(Data extracted from a collection)
■ ■ ■ ■ ■ ■ ■
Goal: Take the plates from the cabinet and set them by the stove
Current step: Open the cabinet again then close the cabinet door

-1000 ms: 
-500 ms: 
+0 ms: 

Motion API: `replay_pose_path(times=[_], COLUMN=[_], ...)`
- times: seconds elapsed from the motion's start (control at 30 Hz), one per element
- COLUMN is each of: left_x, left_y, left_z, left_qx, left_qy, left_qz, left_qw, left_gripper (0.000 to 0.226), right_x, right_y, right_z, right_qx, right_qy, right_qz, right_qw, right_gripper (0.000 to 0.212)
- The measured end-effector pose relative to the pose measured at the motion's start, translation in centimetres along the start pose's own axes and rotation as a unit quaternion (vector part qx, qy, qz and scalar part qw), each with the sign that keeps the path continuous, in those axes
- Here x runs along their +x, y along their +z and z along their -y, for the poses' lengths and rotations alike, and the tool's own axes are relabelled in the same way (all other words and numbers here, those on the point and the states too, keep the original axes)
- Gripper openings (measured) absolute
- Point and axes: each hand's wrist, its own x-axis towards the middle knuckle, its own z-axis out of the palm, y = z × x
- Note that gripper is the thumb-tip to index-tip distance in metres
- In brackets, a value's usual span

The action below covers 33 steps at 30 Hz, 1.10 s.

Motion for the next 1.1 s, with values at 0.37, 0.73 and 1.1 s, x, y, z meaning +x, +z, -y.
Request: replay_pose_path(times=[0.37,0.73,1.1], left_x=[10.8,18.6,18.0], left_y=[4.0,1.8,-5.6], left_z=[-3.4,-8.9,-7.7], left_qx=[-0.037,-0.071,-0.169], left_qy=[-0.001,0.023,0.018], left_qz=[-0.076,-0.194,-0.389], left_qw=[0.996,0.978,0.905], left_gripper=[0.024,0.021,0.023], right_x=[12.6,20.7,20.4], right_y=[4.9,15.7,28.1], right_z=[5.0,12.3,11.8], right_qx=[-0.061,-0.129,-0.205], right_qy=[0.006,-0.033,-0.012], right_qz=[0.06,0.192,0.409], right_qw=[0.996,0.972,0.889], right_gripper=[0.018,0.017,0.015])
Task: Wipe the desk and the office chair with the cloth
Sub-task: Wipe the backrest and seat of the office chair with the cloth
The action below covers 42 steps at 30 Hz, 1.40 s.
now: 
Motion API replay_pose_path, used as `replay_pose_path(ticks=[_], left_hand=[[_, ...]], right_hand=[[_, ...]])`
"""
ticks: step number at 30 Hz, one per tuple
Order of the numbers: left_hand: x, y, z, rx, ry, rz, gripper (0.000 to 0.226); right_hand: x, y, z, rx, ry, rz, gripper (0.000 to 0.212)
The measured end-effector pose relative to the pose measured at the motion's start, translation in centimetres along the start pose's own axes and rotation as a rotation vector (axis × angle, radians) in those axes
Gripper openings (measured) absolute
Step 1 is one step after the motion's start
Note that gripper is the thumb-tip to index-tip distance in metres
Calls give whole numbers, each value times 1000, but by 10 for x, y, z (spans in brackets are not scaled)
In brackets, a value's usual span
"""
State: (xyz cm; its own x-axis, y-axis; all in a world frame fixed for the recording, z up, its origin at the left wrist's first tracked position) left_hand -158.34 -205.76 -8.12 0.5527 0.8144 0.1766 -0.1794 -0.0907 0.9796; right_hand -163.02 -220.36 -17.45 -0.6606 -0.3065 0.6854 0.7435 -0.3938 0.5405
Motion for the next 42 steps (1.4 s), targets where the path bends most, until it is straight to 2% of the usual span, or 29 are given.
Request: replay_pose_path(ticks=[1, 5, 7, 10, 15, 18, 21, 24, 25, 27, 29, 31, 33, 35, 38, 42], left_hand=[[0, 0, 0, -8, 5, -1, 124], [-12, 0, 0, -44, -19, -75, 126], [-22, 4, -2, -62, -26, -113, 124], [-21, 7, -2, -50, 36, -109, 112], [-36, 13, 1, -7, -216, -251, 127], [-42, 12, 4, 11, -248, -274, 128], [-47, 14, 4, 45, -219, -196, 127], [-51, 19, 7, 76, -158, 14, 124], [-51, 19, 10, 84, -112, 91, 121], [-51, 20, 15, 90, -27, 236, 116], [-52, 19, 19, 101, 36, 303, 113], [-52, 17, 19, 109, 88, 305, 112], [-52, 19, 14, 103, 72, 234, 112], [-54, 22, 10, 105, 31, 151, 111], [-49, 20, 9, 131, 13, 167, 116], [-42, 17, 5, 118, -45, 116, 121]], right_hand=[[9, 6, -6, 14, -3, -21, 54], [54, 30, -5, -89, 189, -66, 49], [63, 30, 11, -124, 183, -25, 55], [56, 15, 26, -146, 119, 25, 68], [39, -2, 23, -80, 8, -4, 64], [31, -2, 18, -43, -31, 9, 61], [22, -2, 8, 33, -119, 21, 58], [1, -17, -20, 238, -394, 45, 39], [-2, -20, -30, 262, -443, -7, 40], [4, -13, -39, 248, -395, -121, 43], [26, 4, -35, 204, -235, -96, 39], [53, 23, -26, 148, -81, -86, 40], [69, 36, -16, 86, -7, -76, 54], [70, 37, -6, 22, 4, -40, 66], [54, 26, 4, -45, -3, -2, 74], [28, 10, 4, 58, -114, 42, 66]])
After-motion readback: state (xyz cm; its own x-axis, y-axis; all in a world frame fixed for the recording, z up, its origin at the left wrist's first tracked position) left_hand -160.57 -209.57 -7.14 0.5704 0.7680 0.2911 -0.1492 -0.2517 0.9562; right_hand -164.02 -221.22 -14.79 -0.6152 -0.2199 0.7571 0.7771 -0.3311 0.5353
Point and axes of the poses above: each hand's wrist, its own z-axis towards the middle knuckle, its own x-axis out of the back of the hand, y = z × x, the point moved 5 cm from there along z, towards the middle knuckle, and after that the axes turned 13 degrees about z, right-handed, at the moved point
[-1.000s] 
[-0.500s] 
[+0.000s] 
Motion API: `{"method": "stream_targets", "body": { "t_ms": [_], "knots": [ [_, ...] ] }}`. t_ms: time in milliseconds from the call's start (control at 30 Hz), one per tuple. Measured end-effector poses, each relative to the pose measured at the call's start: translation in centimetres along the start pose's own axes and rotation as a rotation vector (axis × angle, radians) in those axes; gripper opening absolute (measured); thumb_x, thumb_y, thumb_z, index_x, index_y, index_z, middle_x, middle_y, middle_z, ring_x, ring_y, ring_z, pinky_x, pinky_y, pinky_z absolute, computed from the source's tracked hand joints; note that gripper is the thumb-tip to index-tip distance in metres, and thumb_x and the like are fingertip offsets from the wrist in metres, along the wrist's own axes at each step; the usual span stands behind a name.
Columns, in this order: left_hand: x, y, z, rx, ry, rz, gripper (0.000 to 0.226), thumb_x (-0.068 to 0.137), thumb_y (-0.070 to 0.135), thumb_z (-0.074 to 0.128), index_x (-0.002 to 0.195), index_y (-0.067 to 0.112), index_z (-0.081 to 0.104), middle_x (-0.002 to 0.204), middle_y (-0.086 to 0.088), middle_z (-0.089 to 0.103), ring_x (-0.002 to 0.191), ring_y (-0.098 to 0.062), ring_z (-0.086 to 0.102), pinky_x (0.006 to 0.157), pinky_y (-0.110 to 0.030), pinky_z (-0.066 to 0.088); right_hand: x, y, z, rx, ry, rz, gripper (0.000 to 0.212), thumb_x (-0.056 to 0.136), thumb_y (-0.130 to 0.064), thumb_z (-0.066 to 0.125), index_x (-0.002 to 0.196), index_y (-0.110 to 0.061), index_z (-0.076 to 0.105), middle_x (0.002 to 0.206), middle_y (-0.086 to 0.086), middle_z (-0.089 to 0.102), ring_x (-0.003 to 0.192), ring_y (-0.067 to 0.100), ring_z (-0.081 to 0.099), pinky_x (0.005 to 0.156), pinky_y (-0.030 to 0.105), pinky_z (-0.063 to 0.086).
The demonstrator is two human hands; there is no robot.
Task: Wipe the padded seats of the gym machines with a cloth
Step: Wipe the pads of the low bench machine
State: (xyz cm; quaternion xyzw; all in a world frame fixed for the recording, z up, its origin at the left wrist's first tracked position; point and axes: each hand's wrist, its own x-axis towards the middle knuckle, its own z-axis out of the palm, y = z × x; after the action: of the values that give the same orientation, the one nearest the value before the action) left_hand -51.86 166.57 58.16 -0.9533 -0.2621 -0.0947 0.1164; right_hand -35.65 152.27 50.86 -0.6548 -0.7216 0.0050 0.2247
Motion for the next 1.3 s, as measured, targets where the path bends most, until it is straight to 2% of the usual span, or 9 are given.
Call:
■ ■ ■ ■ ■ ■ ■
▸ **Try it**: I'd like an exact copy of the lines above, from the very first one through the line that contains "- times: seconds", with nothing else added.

▸ **Solution**:
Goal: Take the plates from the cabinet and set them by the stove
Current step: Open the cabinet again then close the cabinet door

-1000 ms: 
-500 ms: 
+0 ms: 

Motion API: `replay_pose_path(times=[_], COLUMN=[_], ...)`
- times: seconds elapsed from the motion's start (control at 30 Hz), one per element

No additional work is needed on this exercise.